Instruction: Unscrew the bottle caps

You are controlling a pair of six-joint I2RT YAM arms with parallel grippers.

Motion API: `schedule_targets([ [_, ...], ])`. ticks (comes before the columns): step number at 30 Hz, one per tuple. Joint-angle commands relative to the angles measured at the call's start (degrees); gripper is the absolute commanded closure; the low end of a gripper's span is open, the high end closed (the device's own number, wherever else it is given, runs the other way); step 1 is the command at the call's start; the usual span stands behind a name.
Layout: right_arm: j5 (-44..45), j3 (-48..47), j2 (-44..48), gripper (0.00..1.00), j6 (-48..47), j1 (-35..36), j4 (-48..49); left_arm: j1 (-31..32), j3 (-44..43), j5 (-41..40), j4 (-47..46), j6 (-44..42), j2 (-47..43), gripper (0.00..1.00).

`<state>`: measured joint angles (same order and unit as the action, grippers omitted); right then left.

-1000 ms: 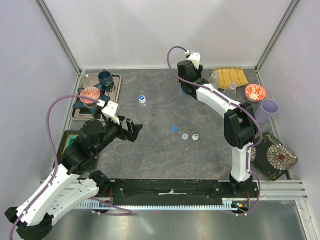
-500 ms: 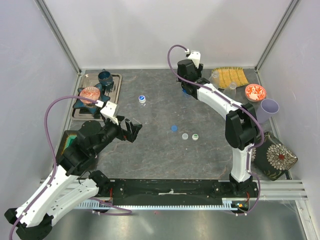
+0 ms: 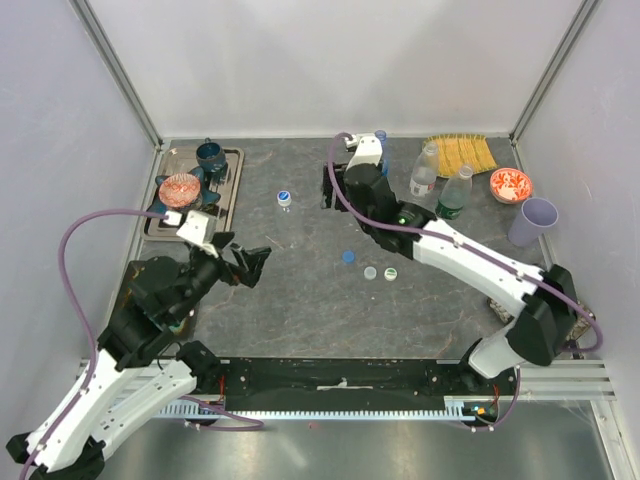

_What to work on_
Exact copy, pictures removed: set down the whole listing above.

_Answer_
Instruction: Unscrew the bottle caps

You are controlling a pair of six-joint I2RT YAM arms with parallel grippers.

Motion API: `schedule_targets([ [_, ...], ])`. ticks (comes before the columns): step number at 30 Hz, one per tuple. Joint-angle commands relative to the angles measured at the call's start (degrees); gripper is the absolute commanded closure; the low end of a gripper's span is open, the high end closed (the device's own number, wherever else it is given, runs the other way); step 1 is the command at the call's start; the usual span stands behind a name.
Layout: right_arm: j5 (-44..45), j3 (-48..47), j2 (-44..48), gripper (0.00..1.00), j6 (-48..47), j1 (-35..36), j4 (-48..49); left_arm: j1 (-31..32), j3 (-44..43), j5 (-41..40), j4 (-47..46), j6 (-44..42), j2 (-47..43), gripper (0.00..1.00).

`<state>`: measured joint angles (same order and unit as the action, grippers omitted); right then left.

-1000 ms: 
-500 ms: 
+0 ms: 

There is nothing more to the answer.